> _Exercise aim_
Exactly reproduce the data from its first line through the line with "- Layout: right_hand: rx", leaving out every line after it.

> _Dataset entries_
* * * *
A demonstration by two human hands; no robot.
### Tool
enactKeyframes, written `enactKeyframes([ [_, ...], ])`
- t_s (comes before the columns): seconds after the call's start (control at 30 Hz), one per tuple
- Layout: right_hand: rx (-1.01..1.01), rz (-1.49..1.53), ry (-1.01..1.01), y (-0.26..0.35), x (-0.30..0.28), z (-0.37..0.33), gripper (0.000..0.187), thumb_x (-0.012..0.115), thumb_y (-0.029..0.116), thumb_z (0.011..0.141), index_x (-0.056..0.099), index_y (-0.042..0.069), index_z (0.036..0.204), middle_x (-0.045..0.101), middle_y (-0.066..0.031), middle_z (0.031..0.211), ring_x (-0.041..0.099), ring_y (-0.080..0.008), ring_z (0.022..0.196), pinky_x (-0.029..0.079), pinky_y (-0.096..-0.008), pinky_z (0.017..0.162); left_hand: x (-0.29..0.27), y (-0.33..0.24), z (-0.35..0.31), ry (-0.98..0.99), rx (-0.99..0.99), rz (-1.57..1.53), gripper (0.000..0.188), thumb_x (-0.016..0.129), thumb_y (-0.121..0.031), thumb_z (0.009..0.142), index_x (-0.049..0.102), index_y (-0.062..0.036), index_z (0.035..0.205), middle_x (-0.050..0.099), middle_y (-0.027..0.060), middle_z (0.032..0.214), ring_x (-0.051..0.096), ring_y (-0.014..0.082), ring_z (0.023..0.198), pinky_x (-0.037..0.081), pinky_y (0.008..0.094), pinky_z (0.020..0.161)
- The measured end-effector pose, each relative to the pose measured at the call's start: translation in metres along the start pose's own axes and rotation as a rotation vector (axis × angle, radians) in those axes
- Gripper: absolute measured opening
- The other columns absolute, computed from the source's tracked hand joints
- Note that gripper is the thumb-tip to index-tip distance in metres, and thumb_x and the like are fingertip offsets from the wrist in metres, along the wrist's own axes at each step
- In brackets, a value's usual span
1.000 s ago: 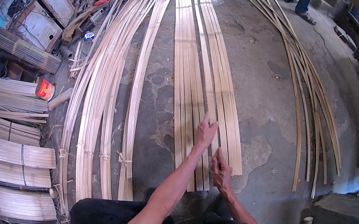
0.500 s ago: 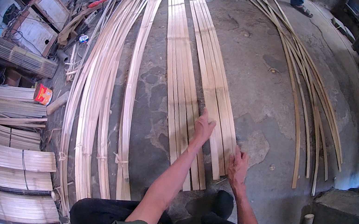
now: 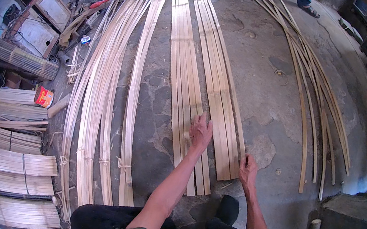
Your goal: The person sits on the floor and arranges long, thin wooden strips into a neat pile. They repeatedly pick up individual strips, align them with others, and place them back down to form a growing stack.
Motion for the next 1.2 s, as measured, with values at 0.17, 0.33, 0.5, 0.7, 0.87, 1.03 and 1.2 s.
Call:
enactKeyframes([
  [0.17,0.087,0.049,0.035,0.052,-0.009,-0.016,0.02,0.052,0.019,0.097,0.057,0.003,0.109,0.063,-0.0219,0.078,0.063,-0.037,0.067,0.048,-0.0461,0.061,-0.013,0.033,-0.015,-0.17,0.053,0.167,0.056,0.059,-0.027,0.09,0.044,-0.0087,0.141,0.042,0.0183,0.142,0.04,0.0339,0.132,0.03,0.0528,0.108],
  [0.33,0.1,0.227,0.031,0.064,0.008,-0.038,0.026,0.05,0.023,0.101,0.055,0.001,0.114,0.06,-0.0163,0.071,0.06,-0.0254,0.064,0.047,-0.0379,0.058,0.001,0.033,-0.026,-0.127,0.162,0.323,0.06,0.051,-0.032,0.095,0.035,-0.0129,0.149,0.029,0.0143,0.155,0.024,0.0344,0.144,0.013,0.052,0.117],
  [0.5,0.118,0.269,0.127,0.063,0.053,-0.056,0.027,0.049,0.024,0.101,0.052,0.002,0.117,0.06,-0.0208,0.069,0.062,-0.0326,0.062,0.048,-0.0421,0.059,0.011,0.034,-0.033,-0.042,0.231,0.458,0.058,0.044,-0.033,0.098,0.031,-0.0112,0.151,0.028,0.0098,0.157,0.023,0.0366,0.144,0.011,0.0536,0.117],
  [0.7,0.137,0.26,0.289,0.077,0.073,-0.069,0.042,0.051,0.015,0.099,0.046,0.007,0.14,0.046,-0.0208,0.07,0.045,-0.0149,0.06,0.044,-0.0315,0.058,0.012,0.038,-0.032,-0.024,0.215,0.425,0.057,0.041,-0.031,0.099,0.031,-0.0122,0.151,0.027,0.0085,0.157,0.02,0.0347,0.145,0.009,0.0524,0.118],
  [0.87,0.056,0.194,0.29,0.059,0.081,-0.074,0.048,0.051,0.01,0.097,0.042,0.011,0.144,0.046,-0.0262,0.072,0.05,-0.0208,0.057,0.045,-0.033,0.058,0.012,0.036,-0.032,-0.048,0.21,0.387,0.056,0.041,-0.03,0.098,0.032,-0.011,0.15,0.029,0.0082,0.157,0.02,0.0332,0.146,0.01,0.0513,0.118],
  [1.03,-0.104,0.109,0.329,0.061,0.09,-0.085,0.053,0.051,0.008,0.096,0.036,0.012,0.147,0.051,-0.0268,0.072,0.058,-0.0323,0.059,0.047,-0.0368,0.059,0.007,0.041,-0.032,-0.086,0.222,0.386,0.054,0.043,-0.029,0.098,0.037,-0.0103,0.148,0.032,0.0088,0.155,0.023,0.0338,0.144,0.014,0.0517,0.117],
  [1.2,-0.065,0.066,0.34,0.06,0.086,-0.085,0.049,0.051,0.007,0.096,0.041,0.011,0.144,0.054,-0.0237,0.069,0.059,-0.0308,0.058,0.048,-0.0395,0.058,0.006,0.035,-0.032,-0.113,0.236,0.34,0.049,0.043,-0.027,0.098,0.042,-0.0089,0.144,0.036,0.0092,0.153,0.026,0.0332,0.143,0.014,0.0526,0.117],
])
Point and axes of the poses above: each hand's wrist, its own z-axis towards the middle knuckle, its own x-axis out of the palm, y = z × x, the point moved 9 cm from there along z, towards the middle knuckle
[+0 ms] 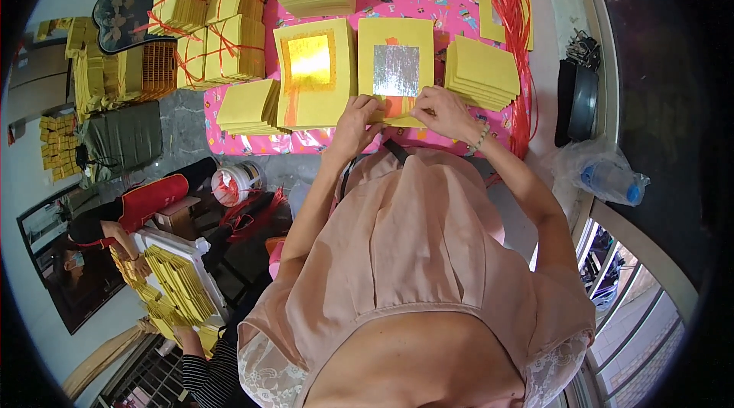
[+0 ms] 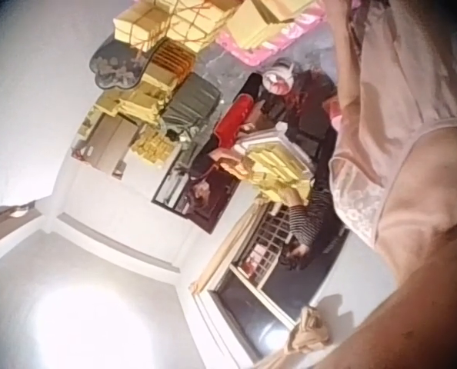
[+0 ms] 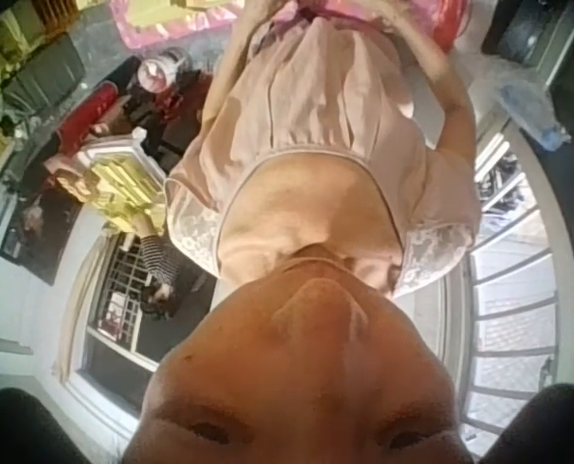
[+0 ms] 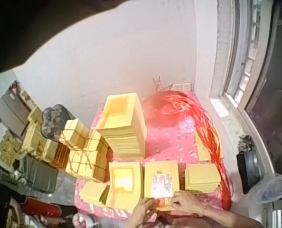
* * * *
> _Response area_
A demonstration by two human hands; no robot.
### Tool
enactKeyframes, written `enactKeyframes([ [_, ...], ])`
- t_s (comes before the columns): seconds after the call's start (control at 30 Hz), one per tuple
- Layout: right_hand: rx (-1.01..1.01), rz (-1.49..1.53), ry (-1.01..1.01), y (-0.26..0.35), x (-0.30..0.28), z (-0.37..0.33), gripper (0.000..0.187), thumb_x (-0.012..0.115), thumb_y (-0.029..0.116), thumb_z (0.011..0.141), index_x (-0.056..0.099), index_y (-0.042..0.069), index_z (0.036..0.204), middle_x (-0.045..0.101), middle_y (-0.066..0.031), middle_z (0.031..0.211), ring_x (-0.041..0.099), ring_y (-0.080..0.008), ring_z (0.022..0.196), pinky_x (-0.029..0.079), pinky_y (-0.096..-0.008), pinky_z (0.017..0.162); left_hand: x (-0.29..0.27), y (-0.33..0.24), z (-0.35..0.31), ry (-0.98..0.99), rx (-0.99..0.99), rz (-1.57..1.53), gripper (0.000..0.188), thumb_x (-0.016..0.129), thumb_y (-0.121..0.031), thumb_z (0.009..0.142), index_x (-0.049..0.102), index_y (-0.062..0.036), index_z (0.035..0.205), middle_x (-0.050..0.099), middle_y (-0.027..0.060), middle_z (0.032..0.214), ring_x (-0.051..0.096), ring_y (-0.014..0.082), ring_z (0.023..0.198), pinky_x (-0.037..0.081), pinky_y (0.008..0.094), pinky_z (0.020..0.161)

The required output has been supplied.